I’ve struggled with my weight my entire life. Of the three Latzke children, I was the one that you might call, “an easy gainer.” Except for a few health scares that dramatically dropped the pounds off my frame, I’ve always been in the upper percentile for growth for all 41 years I’ve been on this Earth.
At one point, at my heaviest, I was 374 pounds.
Just putting that number on the page gives me anxiety—there’s a lot of judgment in three digits. But, I do so because many of you reading this might be in the same boat. The Centers for Disease Control and Prevention’s latest numbers, from 2018, peg obesity prevalence among adults in rural counties at 34.2%, significantly higher than the 28.7% of those living in metropolitan counties.
American farmers and food manufacturers arguably produce a safe, plentiful and cheap food supply, relative to other countries, and that’s something we should celebrate. Our grandparents and their grandparents could only dream of the fully stocked shelves of food that has longer shelf life that we have available to us at all hours of the day. From grocery stores, to convenience stores, to dollar stores and drive-throughs, and even over cyberspace, we are literally two clicks or a car ride away from food on demand, at a price point that nearly all can afford.
And yet, we have ironically created a problem that only the rich would have ever had to worry about, obesity and the related health problems it brings.

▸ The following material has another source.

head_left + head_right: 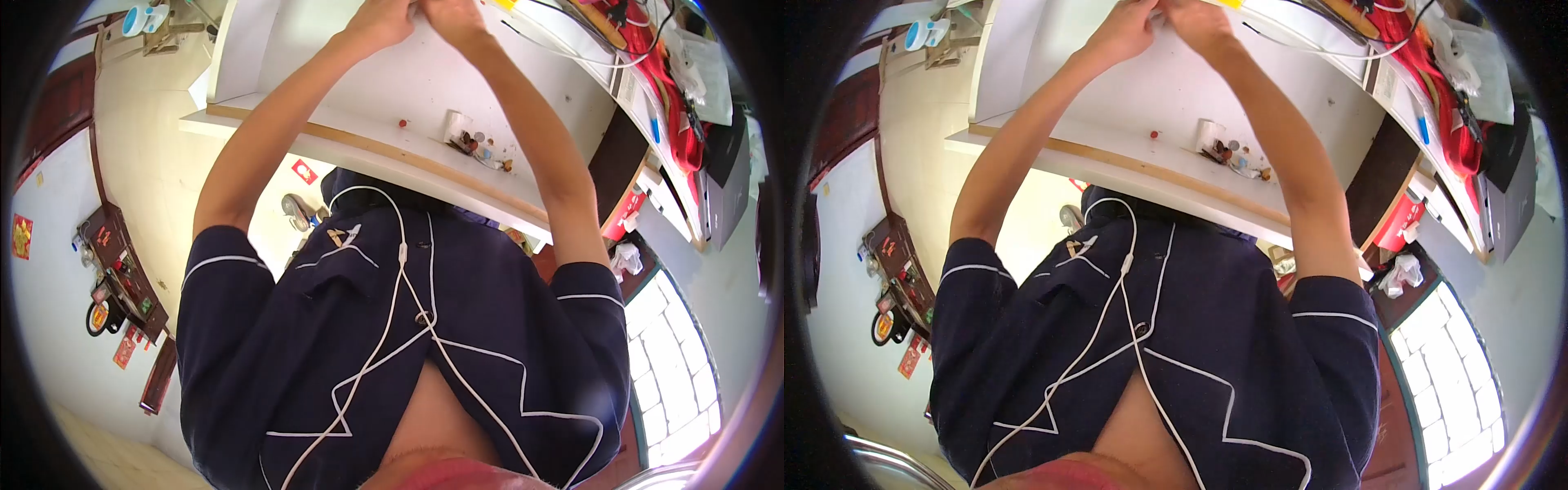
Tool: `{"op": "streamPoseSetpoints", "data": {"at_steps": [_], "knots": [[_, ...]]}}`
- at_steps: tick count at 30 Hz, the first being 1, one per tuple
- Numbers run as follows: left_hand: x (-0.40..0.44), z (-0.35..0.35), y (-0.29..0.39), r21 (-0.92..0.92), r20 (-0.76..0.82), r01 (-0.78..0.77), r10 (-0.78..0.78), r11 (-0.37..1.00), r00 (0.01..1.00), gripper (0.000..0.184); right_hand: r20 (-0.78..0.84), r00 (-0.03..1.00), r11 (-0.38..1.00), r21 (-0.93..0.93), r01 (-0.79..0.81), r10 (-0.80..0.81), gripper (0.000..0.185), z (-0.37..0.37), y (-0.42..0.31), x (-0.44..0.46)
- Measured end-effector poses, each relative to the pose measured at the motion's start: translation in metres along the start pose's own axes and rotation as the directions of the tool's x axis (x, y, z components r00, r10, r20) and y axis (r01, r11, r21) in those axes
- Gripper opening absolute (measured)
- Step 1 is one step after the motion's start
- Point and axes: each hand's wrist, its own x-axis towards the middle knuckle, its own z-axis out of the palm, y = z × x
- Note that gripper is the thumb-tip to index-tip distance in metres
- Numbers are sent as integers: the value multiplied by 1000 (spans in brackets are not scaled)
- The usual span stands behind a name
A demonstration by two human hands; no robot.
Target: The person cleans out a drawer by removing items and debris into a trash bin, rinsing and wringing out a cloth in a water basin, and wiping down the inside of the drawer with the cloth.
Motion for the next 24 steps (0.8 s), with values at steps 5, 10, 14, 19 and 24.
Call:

The start of a new year usually brings resolutions to diet, to exercise, to quit smoking or drinking, to change our behaviors for the better. But they often go by the wayside come February, and we’re back to our old ways. Look around our rural communities and you can see how it’s easy to get caught in the obesity spiral.
How many of us have the access to fresh fruits and vegetables over canned or frozen items that have been processed with added sugar and salt for preservation means? Are our public buildings, like our school weight rooms and tracks, open for the public to use after hours? Can we safely walk in our small towns on sidewalks that aren’t crumbling or in parks that have good lighting? Do we have access to health care professionals who can help us address obesity, reduce chronic diseases like type 2 diabetes, coronary heart disease, cancers, arthritis, asthma and more?
If we want thriving rural communities, we have to address our citizens’ health needs. And it’s going to take commitment from us all to make the change. This year, the U.S. Department of Agriculture and the Department of Health and Human Services are in the final steps to develop the next edition of the “Dietary Guidelines” for 2020 to 2025—a process that happens every five years. These guidelines reflect the current nutritional advice on what we Americans should eat and drink to promote health and reduce our risk for chronic disease.
In years past, the guidelines were criticized for many reasons. From the “excessive influence” of food companies lobbying for their interests, to more or less emphasis of one segment of the food pyramid over another, these aren’t as simple to hammer out as you might imagine. Considering these are the basis of our federal nutrition policy and programs, the foundation for nutrition education, even guide industries and organizations when they develop or promote food products it’s a big issue when they are being debated. Especially for those in rural America who are growing the crops and livestock that will eventually be made into the food that fills “My Plate.” And those of us rural Americans who battle obesity with every step and bite we take.
So, let’s all resolve to take a stand in 2020 and start moving for change in our communities, in our kitchens, and in our industry. The future of rural America is figuratively on our plates.